The ordinance is based on similar ones passed in Columbia, St. Louis, Independence and Greenwood, Mo., in the last five years. Sharp and advocacy group BikeWalkKC hope to have Kansas City’s ordinance on the books by Oct. 8.

That’s International Walk to School Day. Fifty years ago, half of American school kids biked or walked to school. Now it’s less than 15 percent at a time when many children are overweight and need more exercise.

But attempts to reverse that trend aren’t going to work, Sharp said, unless parents believe the streets are safe. Nor will anyone other than the bravest cyclists use the new bike lanes the city is striping across town if they’re fearful of being run off the road by aggressive motorists.

“What we’re aiming at is the most threatening and dangerous behavior,” Sharp said.

BikeWalkKC proposed the ordinance partly out of a concern that women, especially, were reluctant to exercise out in public for fear of being harassed.

A study this year by the national group Stop Street Harassment found that 65 percent of American women report being subjected to harassment or worse on the streets, while just a quarter of men have.

That also was reflected in comments made by participants in last spring’s KC Women’s Bike Summit. Female cyclists said they were often hassled at stop signs and red lights by men.

“We found a high rate of women who said they would bike and walk more, but they feel harassed,” said BikeWalkKC co-founder Sarah Shipley.

BikeWalkKC also has been hearing from women who say they’ve been subjected to threats and taunts while walking their kids to schools in some parts of the city.

“We have a gut feeling where the bad spots are,” Shipley said. She won’t identify those hot spots until data back it up, but a survey is underway.

Ordinances specifically addressing street harassment have been on the rise the past five years or so. The earliest ones were narrow and singled out harassment aimed at bicyclists.

Columbia passed its bicycle harassment ordinance in 2009. Anyone found to have harassed a cyclist verbally or by throwing objects, among other threatening behavior, was guilty of a misdemeanor, punishable by up to a $1,000 fine and one year in jail.

It was later amended to include pedestrians and people in wheelchairs. Which is also the case in Independence and St. Louis, where Alderman Scott Ogilvie added yet another wrinkle.

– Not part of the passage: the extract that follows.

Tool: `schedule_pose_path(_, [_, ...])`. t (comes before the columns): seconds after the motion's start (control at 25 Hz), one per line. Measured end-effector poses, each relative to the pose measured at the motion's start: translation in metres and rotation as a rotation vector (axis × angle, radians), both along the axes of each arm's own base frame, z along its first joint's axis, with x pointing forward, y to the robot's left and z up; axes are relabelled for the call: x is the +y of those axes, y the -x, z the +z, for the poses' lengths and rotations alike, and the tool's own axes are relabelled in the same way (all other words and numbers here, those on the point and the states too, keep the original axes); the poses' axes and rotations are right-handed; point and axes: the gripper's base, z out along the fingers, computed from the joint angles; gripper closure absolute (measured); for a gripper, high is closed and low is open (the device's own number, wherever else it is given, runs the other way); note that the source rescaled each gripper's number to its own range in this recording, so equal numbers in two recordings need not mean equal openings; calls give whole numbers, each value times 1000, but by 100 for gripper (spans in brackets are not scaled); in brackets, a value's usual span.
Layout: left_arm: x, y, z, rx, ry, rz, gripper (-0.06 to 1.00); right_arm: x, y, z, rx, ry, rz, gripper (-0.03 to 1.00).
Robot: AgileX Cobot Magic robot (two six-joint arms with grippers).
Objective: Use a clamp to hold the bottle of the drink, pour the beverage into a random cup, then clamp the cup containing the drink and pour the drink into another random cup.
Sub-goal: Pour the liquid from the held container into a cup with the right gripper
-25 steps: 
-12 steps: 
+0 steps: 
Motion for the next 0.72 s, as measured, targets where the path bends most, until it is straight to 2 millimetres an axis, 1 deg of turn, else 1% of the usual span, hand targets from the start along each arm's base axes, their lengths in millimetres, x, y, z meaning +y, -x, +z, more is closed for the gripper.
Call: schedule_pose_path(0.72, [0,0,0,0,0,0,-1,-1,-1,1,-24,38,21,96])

“Mine is actually neutral,” Ogilvie said.

In St. Louis, cyclists or pedestrians can also be fined up to $500 and spend 90 days in jail for threatening motorists or placing them in danger.

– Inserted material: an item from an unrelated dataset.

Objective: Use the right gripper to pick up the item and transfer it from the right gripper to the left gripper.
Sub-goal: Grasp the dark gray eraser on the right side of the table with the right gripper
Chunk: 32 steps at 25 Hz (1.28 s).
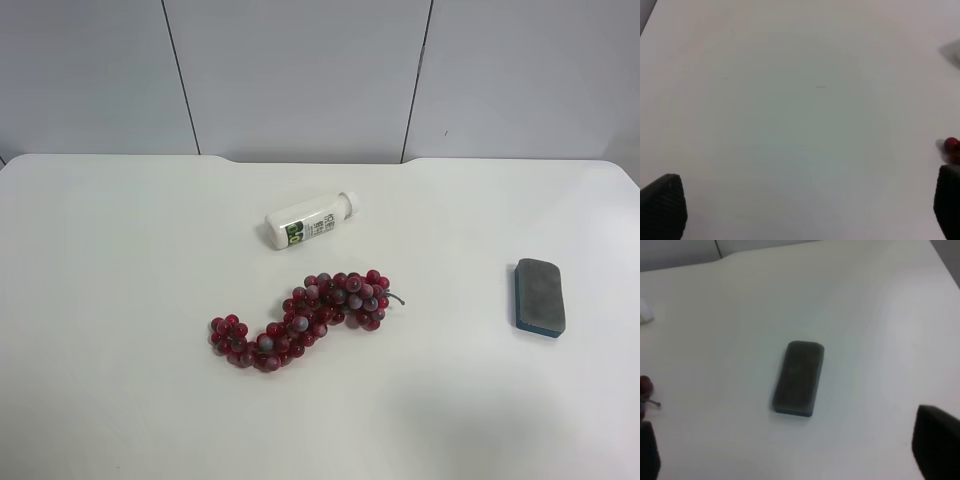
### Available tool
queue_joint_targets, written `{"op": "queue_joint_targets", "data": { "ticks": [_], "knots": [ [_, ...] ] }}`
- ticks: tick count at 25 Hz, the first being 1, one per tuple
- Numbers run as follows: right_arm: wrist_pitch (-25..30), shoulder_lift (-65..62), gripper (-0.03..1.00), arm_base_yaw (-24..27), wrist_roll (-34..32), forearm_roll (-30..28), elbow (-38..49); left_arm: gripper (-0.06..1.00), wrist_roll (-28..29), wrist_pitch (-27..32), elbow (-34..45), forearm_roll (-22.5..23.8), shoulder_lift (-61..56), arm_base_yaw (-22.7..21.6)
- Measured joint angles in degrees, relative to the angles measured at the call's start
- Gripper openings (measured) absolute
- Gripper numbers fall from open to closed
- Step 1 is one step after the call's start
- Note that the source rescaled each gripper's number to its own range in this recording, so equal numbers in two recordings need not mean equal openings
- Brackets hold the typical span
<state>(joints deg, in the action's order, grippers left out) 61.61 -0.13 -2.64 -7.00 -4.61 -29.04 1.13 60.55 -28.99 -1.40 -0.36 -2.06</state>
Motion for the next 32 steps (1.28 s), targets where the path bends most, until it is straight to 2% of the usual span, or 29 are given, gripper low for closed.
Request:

It’s hard to gauge whether anti-harassment laws are anything more than feel-good political statements.

“We have not had a single case in the four years and nine months that I’ve been here,” said Columbia city prosecutor Stephen Richey.

Same goes for St. Louis in the two years since its ordinance was passed, Ogilvie said. It’s not that citations weren’t warranted, he said. It’s that ordinances like it are hard to enforce absent a police officer witnessing someone harassing a pedestrian or bicyclist. Criminal cases require evidence beyond a reasonable doubt to support conviction.

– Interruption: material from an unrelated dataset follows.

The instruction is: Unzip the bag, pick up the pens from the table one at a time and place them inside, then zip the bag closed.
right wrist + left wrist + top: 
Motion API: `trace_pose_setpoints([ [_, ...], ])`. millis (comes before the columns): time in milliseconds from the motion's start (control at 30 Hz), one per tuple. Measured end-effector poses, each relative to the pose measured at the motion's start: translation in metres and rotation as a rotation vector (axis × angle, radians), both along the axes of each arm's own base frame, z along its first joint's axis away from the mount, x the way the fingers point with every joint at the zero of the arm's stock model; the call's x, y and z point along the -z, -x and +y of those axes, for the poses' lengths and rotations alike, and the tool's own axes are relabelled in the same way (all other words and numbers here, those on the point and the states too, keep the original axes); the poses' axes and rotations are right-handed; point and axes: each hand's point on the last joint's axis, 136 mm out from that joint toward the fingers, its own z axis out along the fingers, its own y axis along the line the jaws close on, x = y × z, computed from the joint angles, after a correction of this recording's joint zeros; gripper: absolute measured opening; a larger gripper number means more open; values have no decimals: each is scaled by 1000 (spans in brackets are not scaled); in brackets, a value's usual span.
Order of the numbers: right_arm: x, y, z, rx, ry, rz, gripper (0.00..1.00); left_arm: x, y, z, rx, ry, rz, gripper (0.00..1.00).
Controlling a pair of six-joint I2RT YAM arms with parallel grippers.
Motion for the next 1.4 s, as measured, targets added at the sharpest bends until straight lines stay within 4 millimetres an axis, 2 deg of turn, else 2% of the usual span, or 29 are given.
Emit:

A victim’s word alone won’t cut it.

That’s why Los Angeles, Berkeley and a number of other California communities have passed anti-harassment ordinances that allow victims to bring civil actions. Civil cases require only a preponderance of evidence for the plaintiff to prevail.

But even in California, said Christopher Kidd at the Oakland Bicycle and Pedestrian Advisory Committee, few if any violators have been taken to court and paid a fine.

Sharp recognizes the pitfalls but thinks that, in certain circumstances, his ordinance could be a tool for law enforcement to address harassment allegations in certain hot spots, such as routes to schools and sketchy street corners.

“We feel that if there are areas where there are continual problems,” he said, “we can enforce it.”

The exact language and penalties included in the ordinance haven’t yet been finalized.

Some of Kayla Williams’ friends ask her why she simply doesn’t change her route or drive to work, rather than put up with the ill treatment she gets.

But that would feel like surrender, she said, and she’d lose the connection she feels to what generally is a friendly neighborhood.

“I don’t walk down the street terrified every day,” she said.